Try it » No pictures belong in the copy. Retype exactly, and only, the stretch of lines below from the one with "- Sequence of" through the one with "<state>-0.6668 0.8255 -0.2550".

────────────────────

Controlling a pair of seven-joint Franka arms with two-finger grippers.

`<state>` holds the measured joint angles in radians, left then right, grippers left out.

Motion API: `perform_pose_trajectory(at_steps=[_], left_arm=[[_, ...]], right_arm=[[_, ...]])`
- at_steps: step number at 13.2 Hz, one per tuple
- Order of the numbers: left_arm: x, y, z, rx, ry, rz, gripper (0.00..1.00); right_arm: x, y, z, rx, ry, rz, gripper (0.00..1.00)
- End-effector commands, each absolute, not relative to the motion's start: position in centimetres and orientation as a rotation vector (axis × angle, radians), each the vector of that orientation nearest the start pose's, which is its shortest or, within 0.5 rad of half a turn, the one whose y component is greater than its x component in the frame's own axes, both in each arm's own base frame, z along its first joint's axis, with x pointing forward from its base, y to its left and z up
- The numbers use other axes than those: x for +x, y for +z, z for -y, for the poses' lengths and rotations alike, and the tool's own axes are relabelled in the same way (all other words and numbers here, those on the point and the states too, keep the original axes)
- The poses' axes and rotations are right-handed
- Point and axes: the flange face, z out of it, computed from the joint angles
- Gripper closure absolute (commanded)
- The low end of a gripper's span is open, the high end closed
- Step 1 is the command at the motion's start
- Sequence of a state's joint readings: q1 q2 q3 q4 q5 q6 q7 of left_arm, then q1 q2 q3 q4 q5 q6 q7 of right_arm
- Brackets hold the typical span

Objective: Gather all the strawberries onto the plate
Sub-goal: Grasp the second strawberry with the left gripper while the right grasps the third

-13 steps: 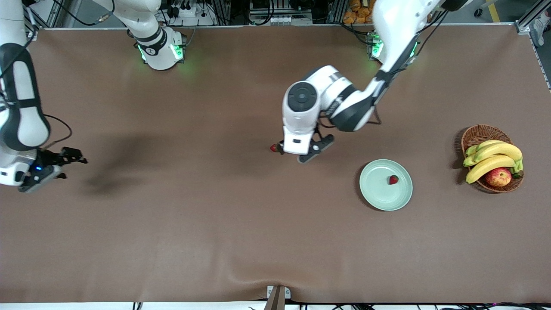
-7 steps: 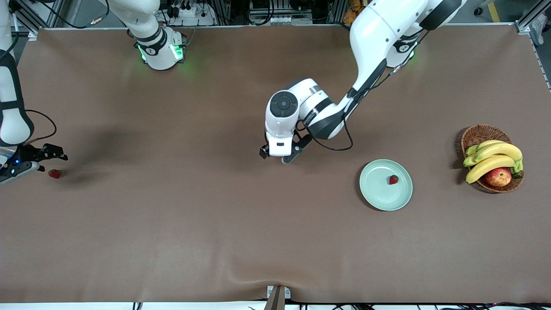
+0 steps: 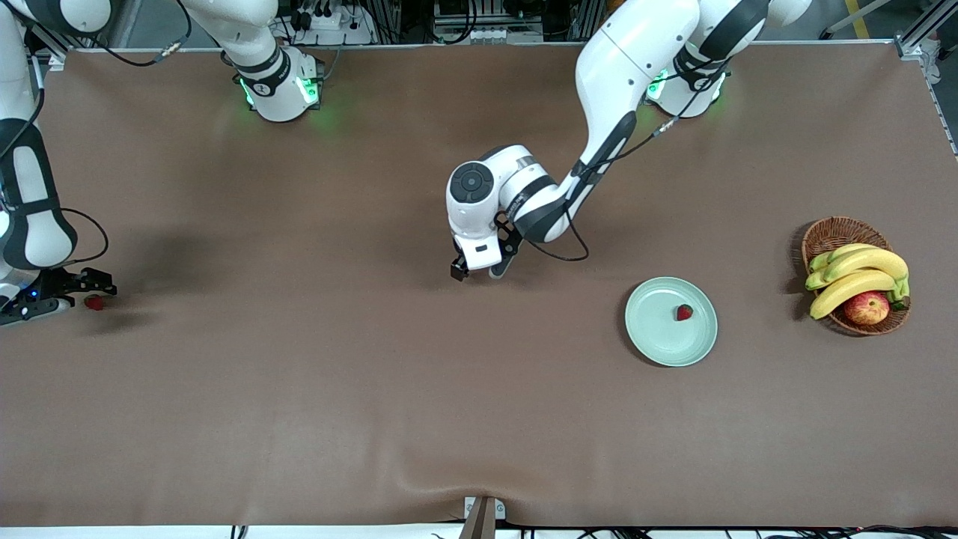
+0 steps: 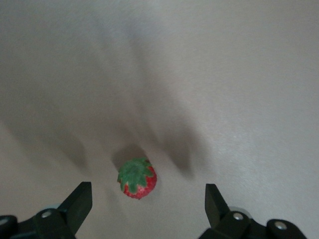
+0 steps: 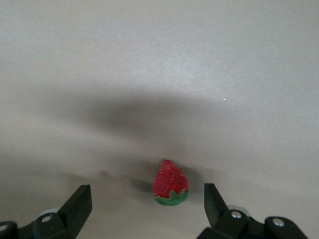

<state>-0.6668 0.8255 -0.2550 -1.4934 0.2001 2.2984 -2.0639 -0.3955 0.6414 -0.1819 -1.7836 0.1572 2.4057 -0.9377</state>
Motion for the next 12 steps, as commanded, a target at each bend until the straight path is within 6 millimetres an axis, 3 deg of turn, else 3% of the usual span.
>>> perform_pose_trajectory(at_steps=[1,4,7,8,9,12], left_arm=[[46.7,19.0,54.7,-2.651,0.045,1.721,0.02],[46.7,18.5,54.4,-2.609,0.047,1.768,0.10],[46.6,18.4,54.5,-2.598,0.058,1.781,0.19],[46.6,18.3,54.5,-2.599,0.059,1.780,0.31],[46.5,18.2,54.5,-2.594,0.061,1.781,0.34],[46.6,17.4,54.2,-2.581,0.068,1.783,0.46]], right_arm=[[56.0,19.1,37.3,-3.143,0.007,0.425,0.00],[56.1,18.6,37.6,-3.143,0.012,0.423,0.00],[56.0,18.5,37.6,-3.144,0.012,0.418,0.08],[56.1,18.5,37.6,-3.143,0.011,0.419,0.16],[56.0,18.4,37.5,-3.142,0.013,0.418,0.26],[56.0,17.8,37.4,-3.136,0.019,0.414,0.69]])
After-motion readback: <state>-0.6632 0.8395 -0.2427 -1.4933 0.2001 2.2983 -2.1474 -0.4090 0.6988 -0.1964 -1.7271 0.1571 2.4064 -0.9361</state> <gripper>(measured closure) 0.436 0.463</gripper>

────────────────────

Finished task »
- Sequence of a state's joint readings: q1 q2 q3 q4 q5 q6 q7 of left_arm, then q1 q2 q3 q4 q5 q6 q7 of right_arm
- Brackets hold the typical span

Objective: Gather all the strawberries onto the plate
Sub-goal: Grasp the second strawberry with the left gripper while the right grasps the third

-13 steps: 
-7 steps: 
+0 steps: 
+0 steps: 
+0 steps: 

<state>-0.6668 0.8255 -0.2550 -1.4934 0.2001 2.2984 -2.0639 -0.3955 0.6414 -0.1819 -1.7836 0.1572 2.4057 -0.9377</state>

This answer leaves nothing further to address.